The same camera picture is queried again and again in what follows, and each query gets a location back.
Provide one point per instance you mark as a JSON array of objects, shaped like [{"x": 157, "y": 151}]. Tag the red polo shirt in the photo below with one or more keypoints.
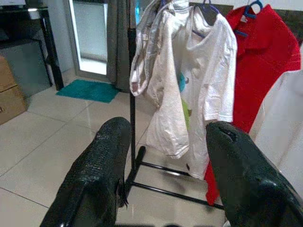
[{"x": 258, "y": 71}]

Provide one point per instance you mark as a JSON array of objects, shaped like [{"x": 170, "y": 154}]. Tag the aluminium framed glass door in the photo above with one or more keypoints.
[{"x": 91, "y": 35}]

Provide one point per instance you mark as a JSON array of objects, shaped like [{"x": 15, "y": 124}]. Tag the blue plastic hanger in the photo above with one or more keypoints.
[{"x": 248, "y": 14}]

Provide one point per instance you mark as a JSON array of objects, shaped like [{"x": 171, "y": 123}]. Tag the teal floor mat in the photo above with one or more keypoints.
[{"x": 87, "y": 91}]

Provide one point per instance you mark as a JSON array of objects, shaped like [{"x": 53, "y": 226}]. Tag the black desk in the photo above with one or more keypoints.
[{"x": 50, "y": 47}]

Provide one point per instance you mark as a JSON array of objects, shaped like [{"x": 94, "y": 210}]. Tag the grey curtain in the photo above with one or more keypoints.
[{"x": 118, "y": 47}]

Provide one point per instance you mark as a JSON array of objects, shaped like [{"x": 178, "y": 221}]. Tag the white printed t-shirt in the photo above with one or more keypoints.
[{"x": 213, "y": 82}]

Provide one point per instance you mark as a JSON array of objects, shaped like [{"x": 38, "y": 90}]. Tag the printed brown cardboard box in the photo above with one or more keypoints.
[{"x": 9, "y": 104}]

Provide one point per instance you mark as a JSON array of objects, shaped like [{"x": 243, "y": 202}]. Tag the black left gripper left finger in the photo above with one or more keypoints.
[{"x": 94, "y": 179}]

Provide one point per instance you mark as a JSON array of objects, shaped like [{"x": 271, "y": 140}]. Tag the cream hanging garment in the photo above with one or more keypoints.
[{"x": 165, "y": 94}]

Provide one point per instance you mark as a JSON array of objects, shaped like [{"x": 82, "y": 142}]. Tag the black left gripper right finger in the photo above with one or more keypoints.
[{"x": 248, "y": 184}]

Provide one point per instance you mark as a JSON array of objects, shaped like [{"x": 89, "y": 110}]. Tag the purple plastic hanger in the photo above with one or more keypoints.
[
  {"x": 163, "y": 2},
  {"x": 213, "y": 9}
]

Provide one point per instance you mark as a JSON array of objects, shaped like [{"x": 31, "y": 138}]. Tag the black and silver clothes rack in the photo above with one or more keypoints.
[{"x": 132, "y": 106}]

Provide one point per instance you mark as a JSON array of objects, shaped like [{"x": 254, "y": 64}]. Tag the large white shirt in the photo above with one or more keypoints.
[{"x": 279, "y": 123}]

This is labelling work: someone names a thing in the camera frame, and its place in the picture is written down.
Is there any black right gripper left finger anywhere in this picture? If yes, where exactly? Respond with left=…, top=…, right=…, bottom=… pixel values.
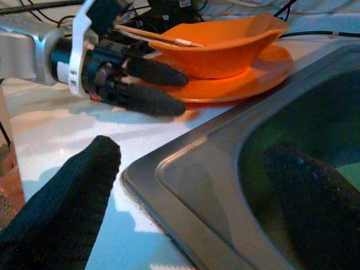
left=0, top=134, right=122, bottom=270

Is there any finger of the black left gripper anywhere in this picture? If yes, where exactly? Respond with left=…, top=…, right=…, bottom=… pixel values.
left=126, top=57, right=189, bottom=87
left=112, top=83, right=187, bottom=117

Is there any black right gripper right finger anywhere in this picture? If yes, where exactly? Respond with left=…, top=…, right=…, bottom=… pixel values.
left=264, top=143, right=360, bottom=270

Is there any wooden chopstick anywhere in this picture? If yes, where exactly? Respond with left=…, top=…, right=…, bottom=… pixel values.
left=120, top=30, right=183, bottom=46
left=114, top=24, right=206, bottom=48

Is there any green plate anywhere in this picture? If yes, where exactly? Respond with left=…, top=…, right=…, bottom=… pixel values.
left=336, top=161, right=360, bottom=195

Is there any orange plastic bowl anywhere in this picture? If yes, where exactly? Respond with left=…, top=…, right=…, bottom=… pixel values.
left=148, top=13, right=290, bottom=79

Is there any large black power adapter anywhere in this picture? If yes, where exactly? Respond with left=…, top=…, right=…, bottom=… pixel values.
left=147, top=0, right=197, bottom=23

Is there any stainless steel sink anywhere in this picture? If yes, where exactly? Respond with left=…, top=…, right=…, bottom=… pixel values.
left=120, top=36, right=360, bottom=270

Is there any orange plastic plate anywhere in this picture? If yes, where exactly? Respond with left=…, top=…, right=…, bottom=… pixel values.
left=151, top=43, right=295, bottom=104

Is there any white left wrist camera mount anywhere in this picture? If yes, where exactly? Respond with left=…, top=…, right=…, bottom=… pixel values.
left=69, top=0, right=124, bottom=98

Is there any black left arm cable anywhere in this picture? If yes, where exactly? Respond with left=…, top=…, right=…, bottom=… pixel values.
left=0, top=0, right=85, bottom=15

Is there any thin black counter cable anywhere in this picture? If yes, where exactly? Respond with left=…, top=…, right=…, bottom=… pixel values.
left=277, top=30, right=360, bottom=39

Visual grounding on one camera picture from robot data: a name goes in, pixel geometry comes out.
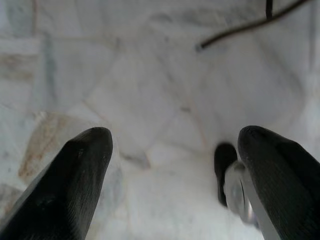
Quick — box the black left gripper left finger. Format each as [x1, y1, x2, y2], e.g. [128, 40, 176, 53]
[0, 126, 114, 240]

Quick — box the silver robot left leg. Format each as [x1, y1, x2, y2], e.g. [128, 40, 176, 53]
[223, 161, 261, 230]

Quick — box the brown metal table strut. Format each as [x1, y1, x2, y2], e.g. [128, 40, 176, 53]
[265, 0, 274, 20]

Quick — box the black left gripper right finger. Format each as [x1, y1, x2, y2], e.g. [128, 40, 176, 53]
[237, 125, 320, 240]

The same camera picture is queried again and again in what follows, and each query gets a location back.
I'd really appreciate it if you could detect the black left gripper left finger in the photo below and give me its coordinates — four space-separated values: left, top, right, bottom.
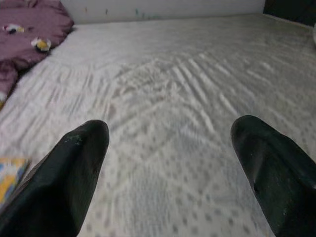
0 119 110 237

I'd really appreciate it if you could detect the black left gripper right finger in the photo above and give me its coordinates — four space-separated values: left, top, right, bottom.
231 115 316 237

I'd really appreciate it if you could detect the colourful children's book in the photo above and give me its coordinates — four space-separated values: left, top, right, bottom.
0 158 32 205

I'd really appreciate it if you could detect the white quilted mattress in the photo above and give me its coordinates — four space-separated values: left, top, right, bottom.
0 13 316 237

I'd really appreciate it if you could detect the purple duck print blanket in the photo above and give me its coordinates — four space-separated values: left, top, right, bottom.
0 0 75 109

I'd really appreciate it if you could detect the dark tufted headboard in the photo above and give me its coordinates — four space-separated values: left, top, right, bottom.
263 0 316 28

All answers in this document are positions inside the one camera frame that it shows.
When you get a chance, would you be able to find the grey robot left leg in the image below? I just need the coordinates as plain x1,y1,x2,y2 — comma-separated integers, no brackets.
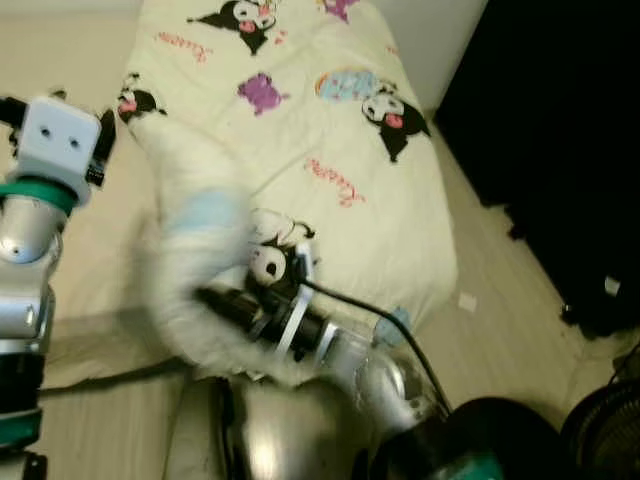
165,378,242,480

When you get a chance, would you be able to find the white fluffy plush toy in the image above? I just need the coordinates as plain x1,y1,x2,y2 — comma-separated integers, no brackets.
130,115,323,388

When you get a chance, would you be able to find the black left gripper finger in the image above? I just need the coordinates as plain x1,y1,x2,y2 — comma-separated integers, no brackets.
90,108,118,189

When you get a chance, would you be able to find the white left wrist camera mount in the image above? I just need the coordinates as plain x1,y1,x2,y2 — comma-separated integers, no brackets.
18,94,104,207

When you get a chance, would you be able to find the beige bed sheet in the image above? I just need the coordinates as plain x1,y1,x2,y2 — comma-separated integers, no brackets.
0,10,251,393

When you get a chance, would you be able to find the grey robot leg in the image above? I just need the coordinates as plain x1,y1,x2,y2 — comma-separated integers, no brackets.
165,378,242,480
240,380,377,480

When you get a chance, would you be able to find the grey robot right leg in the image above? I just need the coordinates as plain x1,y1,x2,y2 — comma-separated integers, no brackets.
240,380,377,480

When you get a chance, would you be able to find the black wardrobe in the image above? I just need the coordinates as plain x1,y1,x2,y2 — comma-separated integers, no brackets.
435,0,640,343

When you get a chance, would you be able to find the cream cartoon print comforter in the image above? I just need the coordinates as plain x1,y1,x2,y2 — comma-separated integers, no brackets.
118,0,460,343

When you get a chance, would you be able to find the black floor fan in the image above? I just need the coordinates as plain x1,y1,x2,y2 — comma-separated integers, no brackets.
560,378,640,480

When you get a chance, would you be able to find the black round fan base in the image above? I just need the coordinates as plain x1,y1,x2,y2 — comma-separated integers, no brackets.
455,398,563,473

— Your instructions —
Go through the material above and output exactly the lines from the one containing "Tag the large" through the one containing "This is labelling".

— Reply to the exercise —
Provide one point per instance you mark as a JSON array of objects, shaped like [{"x": 254, "y": 64}]. Tag the large white shirt in the photo above with one or more keypoints.
[{"x": 279, "y": 123}]

This is labelling work: someone names a thing in the camera frame, and its place in the picture is written down.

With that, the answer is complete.